[sqlalchemy] PROPOSAL: whack query.select(), selectfirst(), selectone(), select_by(), selectfirst_by(), selectone_by(), get_by(), "auto-join" feature

Michael Bayer Sun, 03 Jun 2007 08:34:59 -0700


This is being discussed in a different thread and it was suggested I  
put this up in its own brightly lit thread so that people can notice it.


now that the Query object in 0.3 has merged an enhanced set of  
capabilities from the SelectResults extension, namely that it behaves  
in a "generative" fashion whereby criteria and other modifiers are  
applied via filter(), filter_by(), join(), order_by(), etc., its time  
to create "one and preferably only one obvious way to do it" for  
Query.   the current documentation at "Basic Data Mapping" spends a  
lot of effort explaining the dichotomy between "generative" and "non- 
generative" methods, being able to say query.select() which returns  
results immediately, or query.filter().list() which allows  
generation.   I spent a lot of time getting that doc to make some  
semblance of sense but it was pretty clear that the API had become  
muddied, with a better idea moving in and the older idea seeming kind  
of redundant.

the details of the proposal would be:

- the methods select(), selectfirst(), selectone(), select_by(),  
selectfirst_by(), selectone_by() and get_by() would be deprecated.   
this means they will remain present on the Query object but the  
documentation would be reorganized to talk only about filter(),  
filter_by(), list(), scalar(), and a new method called one() which is  
like scalar() but ensures that only one row was returned.  By  
deprecating the methods but retaining their exact behavior, the  
majority of upgrade paths for those still using these methods is  
painless.  the methods would remain present until version 0.5.

- the ability to place ClauseElements at the start of filter_by()  
would be removed.

- filter_by() would gain a new positional argument, which is  
optional, which is either a string or list of strings indicating  
property names, indicating a join path.  when this argument is  
present, a self-contained join among those mapped properties will be  
generated, and the keyword criterion of the filter_by() would be  
expressed against the endpoint of that join.  by "self-contained", i  
mean that the tables used in the join will be *aliased* anonymously,  
so that different filter_by()s which specify join paths that overlap  
can be used together.  the existing behavior of being able to say  
query.join(['x', 'y', 'z']).filter_by(**kwargs) remains as well (but  
is different in that it doesnt create aliases).

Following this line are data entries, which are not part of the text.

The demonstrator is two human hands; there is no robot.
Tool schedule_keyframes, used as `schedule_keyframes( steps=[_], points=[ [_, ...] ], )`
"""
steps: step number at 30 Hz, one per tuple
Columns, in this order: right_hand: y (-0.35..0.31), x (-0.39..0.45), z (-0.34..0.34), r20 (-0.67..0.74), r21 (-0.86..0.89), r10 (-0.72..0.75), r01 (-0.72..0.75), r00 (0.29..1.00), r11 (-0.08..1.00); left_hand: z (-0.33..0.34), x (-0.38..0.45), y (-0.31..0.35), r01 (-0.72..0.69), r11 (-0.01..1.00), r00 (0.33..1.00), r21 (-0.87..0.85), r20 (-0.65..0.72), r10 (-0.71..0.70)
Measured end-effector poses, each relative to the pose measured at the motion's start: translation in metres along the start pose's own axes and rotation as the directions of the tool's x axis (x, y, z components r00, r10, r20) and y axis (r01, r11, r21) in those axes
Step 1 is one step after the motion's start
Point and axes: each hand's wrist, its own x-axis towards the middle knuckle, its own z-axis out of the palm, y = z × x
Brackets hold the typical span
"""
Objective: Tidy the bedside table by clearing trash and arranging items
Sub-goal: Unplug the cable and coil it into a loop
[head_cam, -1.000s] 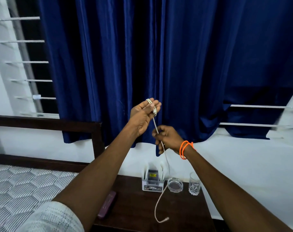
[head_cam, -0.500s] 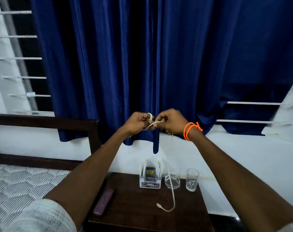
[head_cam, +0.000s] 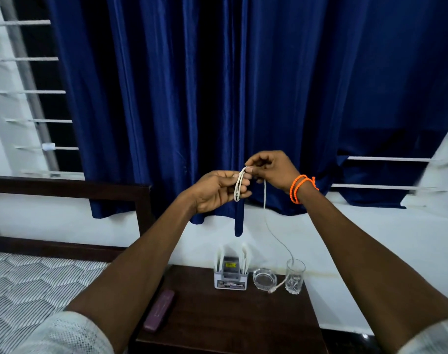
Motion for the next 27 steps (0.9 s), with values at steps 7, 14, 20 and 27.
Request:
schedule_keyframes(
  steps=[7,14,20,27],
  points=[
    [0.014,-0.008,0.018,0.016,0.139,0.053,-0.054,0.998,0.989,0.0,-0.003,0.001,-0.031,0.999,0.999,0.004,-0.014,0.032],
    [0.029,-0.023,0.048,-0.005,0.512,0.256,-0.217,0.967,0.831,0.012,0.0,0.008,-0.163,0.933,0.987,-0.321,-0.069,0.148],
    [0.035,-0.042,0.07,0.013,0.521,0.309,-0.27,0.951,0.809,0.021,0.013,0.019,-0.277,0.859,0.958,-0.431,-0.19,0.214],
    [0.023,-0.053,0.077,0.019,0.271,0.216,-0.213,0.976,0.939,0.016,0.026,0.008,-0.347,0.935,0.856,0.071,-0.384,0.347]
  ],
)
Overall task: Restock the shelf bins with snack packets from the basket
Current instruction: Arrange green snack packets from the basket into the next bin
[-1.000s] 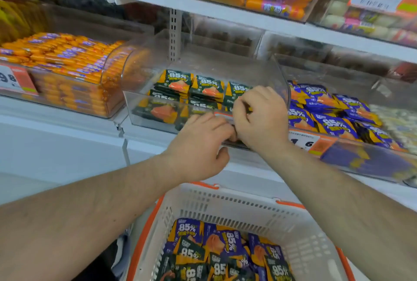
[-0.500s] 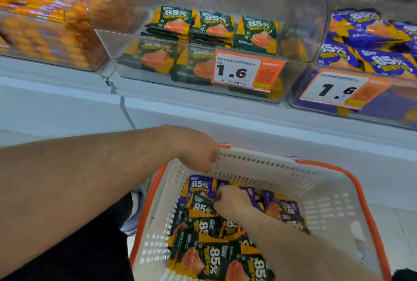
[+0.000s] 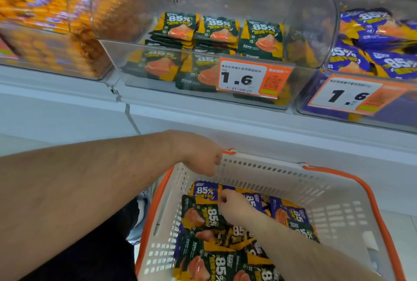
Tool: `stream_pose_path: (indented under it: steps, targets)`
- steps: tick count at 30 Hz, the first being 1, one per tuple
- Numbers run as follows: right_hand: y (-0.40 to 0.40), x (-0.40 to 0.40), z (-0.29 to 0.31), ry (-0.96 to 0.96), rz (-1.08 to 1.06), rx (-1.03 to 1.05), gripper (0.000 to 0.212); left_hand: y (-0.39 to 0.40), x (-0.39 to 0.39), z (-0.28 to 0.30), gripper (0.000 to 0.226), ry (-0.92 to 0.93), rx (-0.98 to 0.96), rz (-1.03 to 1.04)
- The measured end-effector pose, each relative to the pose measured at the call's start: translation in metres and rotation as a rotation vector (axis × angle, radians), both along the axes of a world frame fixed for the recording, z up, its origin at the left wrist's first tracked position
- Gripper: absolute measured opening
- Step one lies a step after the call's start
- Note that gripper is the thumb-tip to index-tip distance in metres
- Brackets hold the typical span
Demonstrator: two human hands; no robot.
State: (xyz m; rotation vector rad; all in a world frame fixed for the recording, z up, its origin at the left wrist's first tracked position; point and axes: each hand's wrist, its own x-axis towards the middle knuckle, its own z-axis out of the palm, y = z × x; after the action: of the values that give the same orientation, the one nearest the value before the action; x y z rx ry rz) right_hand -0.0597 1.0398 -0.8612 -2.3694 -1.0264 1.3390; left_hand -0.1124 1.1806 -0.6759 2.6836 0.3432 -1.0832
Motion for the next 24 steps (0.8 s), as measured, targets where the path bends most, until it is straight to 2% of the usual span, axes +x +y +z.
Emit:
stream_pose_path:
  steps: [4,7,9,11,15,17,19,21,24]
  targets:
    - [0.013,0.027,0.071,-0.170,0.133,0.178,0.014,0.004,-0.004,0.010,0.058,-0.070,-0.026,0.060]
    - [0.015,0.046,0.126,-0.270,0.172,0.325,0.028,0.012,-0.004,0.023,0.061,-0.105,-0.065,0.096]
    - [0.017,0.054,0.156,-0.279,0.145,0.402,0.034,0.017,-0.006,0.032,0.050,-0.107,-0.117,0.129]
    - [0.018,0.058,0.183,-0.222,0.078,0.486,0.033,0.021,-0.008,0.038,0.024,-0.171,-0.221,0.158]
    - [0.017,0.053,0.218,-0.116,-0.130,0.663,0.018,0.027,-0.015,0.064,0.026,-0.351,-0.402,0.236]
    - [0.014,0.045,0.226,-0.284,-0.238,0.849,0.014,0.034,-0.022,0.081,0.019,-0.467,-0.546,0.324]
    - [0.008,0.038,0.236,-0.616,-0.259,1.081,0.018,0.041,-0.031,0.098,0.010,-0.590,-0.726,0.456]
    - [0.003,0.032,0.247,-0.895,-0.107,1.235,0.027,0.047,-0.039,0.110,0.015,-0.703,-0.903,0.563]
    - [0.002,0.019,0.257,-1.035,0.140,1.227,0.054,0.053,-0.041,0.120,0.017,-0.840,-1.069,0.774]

- for execution of a completely literal text statement, as well as a  
fully constructed select() object, a method query.from_statement()  
will be added, and the older select_text() method (that i dont think  
anyone knows about) will be deprecated like the others.  executions  
would look like query.from_statement("select * from table").scalar()  
as well as query.from_statement(sometable.select()).list()

- the behavior of join() changes slightly, such that each call to join 
() will reset the "joinpoint" of the resulting query back to the  
beginning before creating the join.  this means that join() will  
always build its joins from the original queried class. join(None)  
resets the joinpoint back to the beginning for subsequent filter()/ 
filter_by() calls.

- assignmapper would also keep all of its current methods with  
regards to selecting/filtering.  it seems like tools like Elixir are  
going to move away from assignmapper anyway which is a good thing.

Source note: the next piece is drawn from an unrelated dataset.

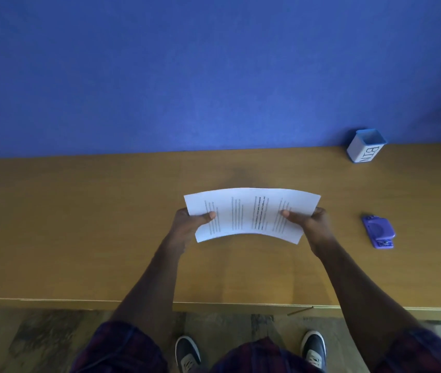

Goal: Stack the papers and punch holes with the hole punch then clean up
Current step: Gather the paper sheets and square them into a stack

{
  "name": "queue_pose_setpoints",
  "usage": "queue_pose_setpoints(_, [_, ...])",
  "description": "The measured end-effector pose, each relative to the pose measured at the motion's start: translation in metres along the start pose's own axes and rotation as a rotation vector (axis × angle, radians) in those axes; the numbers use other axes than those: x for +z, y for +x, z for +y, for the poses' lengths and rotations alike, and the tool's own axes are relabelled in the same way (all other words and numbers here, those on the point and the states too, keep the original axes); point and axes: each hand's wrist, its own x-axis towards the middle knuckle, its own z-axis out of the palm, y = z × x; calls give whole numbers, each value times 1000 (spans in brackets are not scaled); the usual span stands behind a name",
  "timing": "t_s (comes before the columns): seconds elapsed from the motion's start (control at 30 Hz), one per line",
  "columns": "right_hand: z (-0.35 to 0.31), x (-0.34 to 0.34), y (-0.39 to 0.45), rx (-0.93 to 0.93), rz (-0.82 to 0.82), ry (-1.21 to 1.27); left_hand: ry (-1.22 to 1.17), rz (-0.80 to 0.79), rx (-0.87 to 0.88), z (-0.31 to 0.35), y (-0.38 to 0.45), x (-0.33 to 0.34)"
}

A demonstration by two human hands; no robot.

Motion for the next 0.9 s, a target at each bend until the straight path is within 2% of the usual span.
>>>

- the behavior of select_by(), get_by(), join(), filter_by(), and  
others right now is such that when you name an attribute which is not  
immediately present on the queried class, a search is performed  
through all the mapped properties of the class, into its subclasses,  
until it finds a property of that name, upon which it constructs a  
join from the initial table to the target table, adding in a  
comparison criterion for the key selected.  this feature would remain  
in the methods select_by() and the other deprecated _by() methods,  
but would be removed from filter_by() as well as join().

- for those who have built MapperExtensions into select() and  
select_by(), we'll put some MapperExtension hooks into list() which  
is the execution point for queries.

- SelectResults remains deprecated until 0.5 when its also removed.

and now for the reasons:

- the select() methods are now redundant in light of the new  
generative methods.  all of the various flags which you can use with  
select() are present generatively, i.e. order_by(), limit(),  
with_lockmode(), filter(), select_from(), etc.  By favoring the  
generative methods we get a more flexible interface and only one way  
to do it.

- by removing the word "select" from Query's API entirely, the  
timeless confusion of "sql.select()? or query.select()?" goes away.   
the identifier "select" at last loses its ambiguity.  this is a big win.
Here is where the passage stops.